--- Description of the task ---
Write out exactly the lines of the material below, beginning at the top and ending at the line that contains "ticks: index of".

--- Supplied information ---
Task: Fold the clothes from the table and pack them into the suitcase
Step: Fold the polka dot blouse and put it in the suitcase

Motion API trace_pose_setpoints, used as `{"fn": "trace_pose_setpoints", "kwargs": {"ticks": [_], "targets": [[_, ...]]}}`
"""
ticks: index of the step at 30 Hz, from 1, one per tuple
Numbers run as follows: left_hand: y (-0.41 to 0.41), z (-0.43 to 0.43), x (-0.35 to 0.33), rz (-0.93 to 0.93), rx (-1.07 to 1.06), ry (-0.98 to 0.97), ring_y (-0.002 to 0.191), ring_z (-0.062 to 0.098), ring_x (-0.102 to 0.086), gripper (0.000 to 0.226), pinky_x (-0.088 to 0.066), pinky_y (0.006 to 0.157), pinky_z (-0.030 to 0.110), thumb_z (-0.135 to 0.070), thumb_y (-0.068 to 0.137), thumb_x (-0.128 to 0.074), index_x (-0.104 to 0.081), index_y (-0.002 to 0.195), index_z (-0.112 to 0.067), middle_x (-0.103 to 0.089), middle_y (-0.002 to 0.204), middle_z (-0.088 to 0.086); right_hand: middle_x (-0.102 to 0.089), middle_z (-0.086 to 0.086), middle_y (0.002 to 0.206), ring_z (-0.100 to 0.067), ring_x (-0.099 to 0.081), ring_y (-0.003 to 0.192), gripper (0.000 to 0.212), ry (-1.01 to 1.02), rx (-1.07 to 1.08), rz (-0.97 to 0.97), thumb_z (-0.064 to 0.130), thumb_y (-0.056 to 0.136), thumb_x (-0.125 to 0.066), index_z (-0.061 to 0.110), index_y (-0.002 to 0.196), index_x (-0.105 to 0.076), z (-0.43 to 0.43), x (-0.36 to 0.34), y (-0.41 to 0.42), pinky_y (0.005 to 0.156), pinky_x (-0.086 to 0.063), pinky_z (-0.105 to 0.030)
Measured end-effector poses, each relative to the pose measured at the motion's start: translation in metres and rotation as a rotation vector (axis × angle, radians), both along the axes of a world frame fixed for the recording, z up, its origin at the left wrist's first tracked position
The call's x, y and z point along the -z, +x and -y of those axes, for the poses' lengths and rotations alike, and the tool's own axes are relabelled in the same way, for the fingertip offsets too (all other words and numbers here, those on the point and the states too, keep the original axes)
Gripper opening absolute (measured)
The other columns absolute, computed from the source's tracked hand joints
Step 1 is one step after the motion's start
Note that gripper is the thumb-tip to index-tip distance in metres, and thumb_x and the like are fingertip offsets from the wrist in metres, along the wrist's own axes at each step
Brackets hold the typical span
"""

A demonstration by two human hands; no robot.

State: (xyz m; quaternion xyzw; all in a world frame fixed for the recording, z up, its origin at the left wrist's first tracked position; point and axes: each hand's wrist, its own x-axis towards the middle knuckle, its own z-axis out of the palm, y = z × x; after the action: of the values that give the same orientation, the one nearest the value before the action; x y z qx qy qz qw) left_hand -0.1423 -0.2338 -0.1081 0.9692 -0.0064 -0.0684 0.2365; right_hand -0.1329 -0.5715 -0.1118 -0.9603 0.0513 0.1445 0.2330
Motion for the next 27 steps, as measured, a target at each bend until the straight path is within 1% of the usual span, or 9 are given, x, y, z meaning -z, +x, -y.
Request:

--- Response to this exercise ---
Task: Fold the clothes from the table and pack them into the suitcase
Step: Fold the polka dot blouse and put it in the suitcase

Motion API trace_pose_setpoints, used as `{"fn": "trace_pose_setpoints", "kwargs": {"ticks": [_], "targets": [[_, ...]]}}`
"""
ticks: index of the step at 30 Hz, from 1, one per tuple

What the exercise required is now complete.